Wylie et al. investigated the metallicity, age, and orbital anatomy of the inner Milky Way, specifically focusing on the outer bar region. This image shows a metallicity map of the inner Milky Way, based on orbital data calculated by Wylie et al. The red star marks the position of the Sun, while the white dashed lines mark different sight lines. The red contours show specific density levels to highlight important features: a bar in the middle with a ring-like structure around it.

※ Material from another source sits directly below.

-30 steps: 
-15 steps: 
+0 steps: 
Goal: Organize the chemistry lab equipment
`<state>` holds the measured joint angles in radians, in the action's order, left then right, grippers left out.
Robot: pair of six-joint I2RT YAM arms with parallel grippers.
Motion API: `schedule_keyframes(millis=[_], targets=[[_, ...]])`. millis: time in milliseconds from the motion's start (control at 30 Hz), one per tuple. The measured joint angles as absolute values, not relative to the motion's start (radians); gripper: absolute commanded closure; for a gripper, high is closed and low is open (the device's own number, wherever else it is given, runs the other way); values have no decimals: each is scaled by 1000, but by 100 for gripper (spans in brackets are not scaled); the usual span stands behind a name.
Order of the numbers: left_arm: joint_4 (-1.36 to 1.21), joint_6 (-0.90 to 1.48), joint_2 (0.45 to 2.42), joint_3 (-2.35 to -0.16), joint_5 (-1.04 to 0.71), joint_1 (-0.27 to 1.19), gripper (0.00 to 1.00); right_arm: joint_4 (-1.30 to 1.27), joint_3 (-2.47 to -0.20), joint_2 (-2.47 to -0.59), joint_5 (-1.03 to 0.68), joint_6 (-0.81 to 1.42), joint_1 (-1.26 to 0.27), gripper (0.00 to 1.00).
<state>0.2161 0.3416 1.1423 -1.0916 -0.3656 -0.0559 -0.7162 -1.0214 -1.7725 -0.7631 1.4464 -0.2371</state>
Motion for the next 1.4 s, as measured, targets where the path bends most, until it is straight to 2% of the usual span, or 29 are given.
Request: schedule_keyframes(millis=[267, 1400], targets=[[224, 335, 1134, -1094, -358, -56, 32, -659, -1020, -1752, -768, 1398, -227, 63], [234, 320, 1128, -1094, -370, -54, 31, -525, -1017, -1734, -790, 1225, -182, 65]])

Image credit: Max-Planck-Institut fur Extraterrestrische Physik.

APOGEE is a large-scale, stellar spectroscopic survey conducted at near-infrared wavelengths.

As opposed to optical light, infrared light can more easily pierce though dust, allowing APOGEE to detect stars located in the dusty regions of the Milky Way, such as the disk and bulge, and determine not only their element abundances but also their positions, line-of-sight velocities, and approximate ages.

In addition, ESA’s Gaia mission is charting about one billion stars, providing positional and proper motion measurements.

Together both surveys provide all the necessary observational ingredients to determine orbits of stars in the inner regions of the Milky Way.

All that is needed is a realistic Milky Way potential to integrate the stars in.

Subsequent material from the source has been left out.